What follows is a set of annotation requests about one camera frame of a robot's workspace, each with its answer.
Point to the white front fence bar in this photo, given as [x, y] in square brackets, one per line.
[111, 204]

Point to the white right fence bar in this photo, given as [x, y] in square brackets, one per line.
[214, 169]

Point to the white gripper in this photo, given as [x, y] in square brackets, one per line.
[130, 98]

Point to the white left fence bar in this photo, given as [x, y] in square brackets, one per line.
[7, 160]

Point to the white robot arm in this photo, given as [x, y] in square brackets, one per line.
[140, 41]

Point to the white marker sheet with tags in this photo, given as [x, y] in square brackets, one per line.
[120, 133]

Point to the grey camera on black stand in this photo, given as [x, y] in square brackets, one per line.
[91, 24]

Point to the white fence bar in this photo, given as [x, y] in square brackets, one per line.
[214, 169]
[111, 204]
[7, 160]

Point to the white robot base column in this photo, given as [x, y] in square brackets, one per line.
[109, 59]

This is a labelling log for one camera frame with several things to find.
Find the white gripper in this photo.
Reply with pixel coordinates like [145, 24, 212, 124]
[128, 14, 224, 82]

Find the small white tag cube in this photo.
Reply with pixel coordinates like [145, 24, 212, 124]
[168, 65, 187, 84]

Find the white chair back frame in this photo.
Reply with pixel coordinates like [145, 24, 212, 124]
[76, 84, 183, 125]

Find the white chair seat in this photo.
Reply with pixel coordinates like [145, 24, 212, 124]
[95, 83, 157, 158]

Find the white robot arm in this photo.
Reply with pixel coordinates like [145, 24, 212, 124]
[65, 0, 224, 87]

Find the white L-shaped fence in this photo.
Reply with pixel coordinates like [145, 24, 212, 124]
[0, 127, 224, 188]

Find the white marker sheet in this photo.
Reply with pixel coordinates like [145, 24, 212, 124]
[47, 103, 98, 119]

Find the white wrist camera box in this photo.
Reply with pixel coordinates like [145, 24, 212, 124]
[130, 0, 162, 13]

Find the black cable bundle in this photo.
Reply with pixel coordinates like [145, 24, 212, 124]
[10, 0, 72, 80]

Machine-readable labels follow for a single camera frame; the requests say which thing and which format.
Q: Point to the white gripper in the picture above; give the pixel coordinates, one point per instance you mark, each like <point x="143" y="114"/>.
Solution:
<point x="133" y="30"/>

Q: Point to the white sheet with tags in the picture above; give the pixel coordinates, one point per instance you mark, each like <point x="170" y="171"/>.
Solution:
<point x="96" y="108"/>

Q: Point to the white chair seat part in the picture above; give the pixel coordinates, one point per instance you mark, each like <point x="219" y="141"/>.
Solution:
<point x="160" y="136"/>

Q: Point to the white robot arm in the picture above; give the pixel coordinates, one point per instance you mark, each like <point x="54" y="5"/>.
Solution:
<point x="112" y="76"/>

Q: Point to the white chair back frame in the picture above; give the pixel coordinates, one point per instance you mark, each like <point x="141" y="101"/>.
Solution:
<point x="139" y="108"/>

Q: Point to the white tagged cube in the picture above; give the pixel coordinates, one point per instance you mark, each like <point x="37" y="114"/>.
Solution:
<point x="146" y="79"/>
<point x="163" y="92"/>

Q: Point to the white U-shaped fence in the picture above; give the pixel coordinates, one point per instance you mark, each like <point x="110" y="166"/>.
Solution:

**********

### TASK INSTRUCTIONS
Repeat all of the data exactly.

### ANSWER
What follows is a set of annotation requests about one camera frame of a robot's workspace, each with its answer.
Point to the white front fence bar in this photo, given as [x, y] in square brackets, one per line.
[111, 204]

Point to the white right fence bar in this photo, given as [x, y] in square brackets, one per line.
[214, 169]

Point to the white gripper in this photo, given as [x, y] in square brackets, one per line.
[130, 98]

Point to the white left fence bar in this photo, given as [x, y] in square brackets, one per line.
[7, 160]

Point to the white robot arm in this photo, given as [x, y] in square brackets, one per line.
[140, 41]

Point to the white marker sheet with tags in this photo, given as [x, y] in square brackets, one per line.
[120, 133]

Point to the grey camera on black stand in this photo, given as [x, y] in square brackets, one per line.
[91, 24]

Point to the white fence bar in this photo, given as [x, y] in square brackets, one per line.
[214, 169]
[111, 204]
[7, 160]

Point to the white robot base column in this photo, given as [x, y] in square brackets, one per line.
[109, 59]

This is a labelling log for one camera frame with several things to find.
Find the white gripper in this photo.
Reply with pixel coordinates like [145, 24, 212, 124]
[128, 14, 224, 82]

Find the small white tag cube in this photo.
Reply with pixel coordinates like [145, 24, 212, 124]
[168, 65, 187, 84]

Find the white chair back frame in this photo.
Reply with pixel coordinates like [145, 24, 212, 124]
[76, 84, 183, 125]

Find the white chair seat in this photo.
Reply with pixel coordinates like [145, 24, 212, 124]
[95, 83, 157, 158]

Find the white robot arm in this photo.
Reply with pixel coordinates like [145, 24, 212, 124]
[65, 0, 224, 87]

Find the white L-shaped fence in this photo.
Reply with pixel coordinates like [145, 24, 212, 124]
[0, 127, 224, 188]

Find the white marker sheet in this photo.
Reply with pixel coordinates like [145, 24, 212, 124]
[47, 103, 98, 119]

Find the white wrist camera box in this photo.
Reply with pixel coordinates like [145, 24, 212, 124]
[130, 0, 162, 13]

Find the black cable bundle in this photo.
Reply with pixel coordinates like [145, 24, 212, 124]
[10, 0, 72, 80]

Machine-readable labels follow for a single camera frame; the requests say which thing and which format.
Q: Point to the white gripper in the picture above; give the pixel coordinates, one point per instance you mark, each like <point x="143" y="114"/>.
Solution:
<point x="133" y="30"/>

Q: Point to the white sheet with tags in the picture above; give the pixel coordinates, one point per instance you mark, each like <point x="170" y="171"/>.
Solution:
<point x="96" y="108"/>

Q: Point to the white chair seat part in the picture above; give the pixel coordinates, one point per instance you mark, each like <point x="219" y="141"/>.
Solution:
<point x="160" y="136"/>

Q: Point to the white robot arm in the picture above; give the pixel coordinates, one point per instance you mark, each like <point x="54" y="5"/>.
Solution:
<point x="112" y="76"/>

Q: Point to the white chair back frame in the picture above; give the pixel coordinates, one point per instance you mark, each like <point x="141" y="101"/>.
Solution:
<point x="139" y="108"/>

Q: Point to the white tagged cube in the picture above; give the pixel coordinates, one point per instance you mark, each like <point x="37" y="114"/>.
Solution:
<point x="146" y="79"/>
<point x="163" y="92"/>

Q: Point to the white U-shaped fence in the picture above; give the pixel coordinates, one point per instance you mark, each like <point x="110" y="166"/>.
Solution:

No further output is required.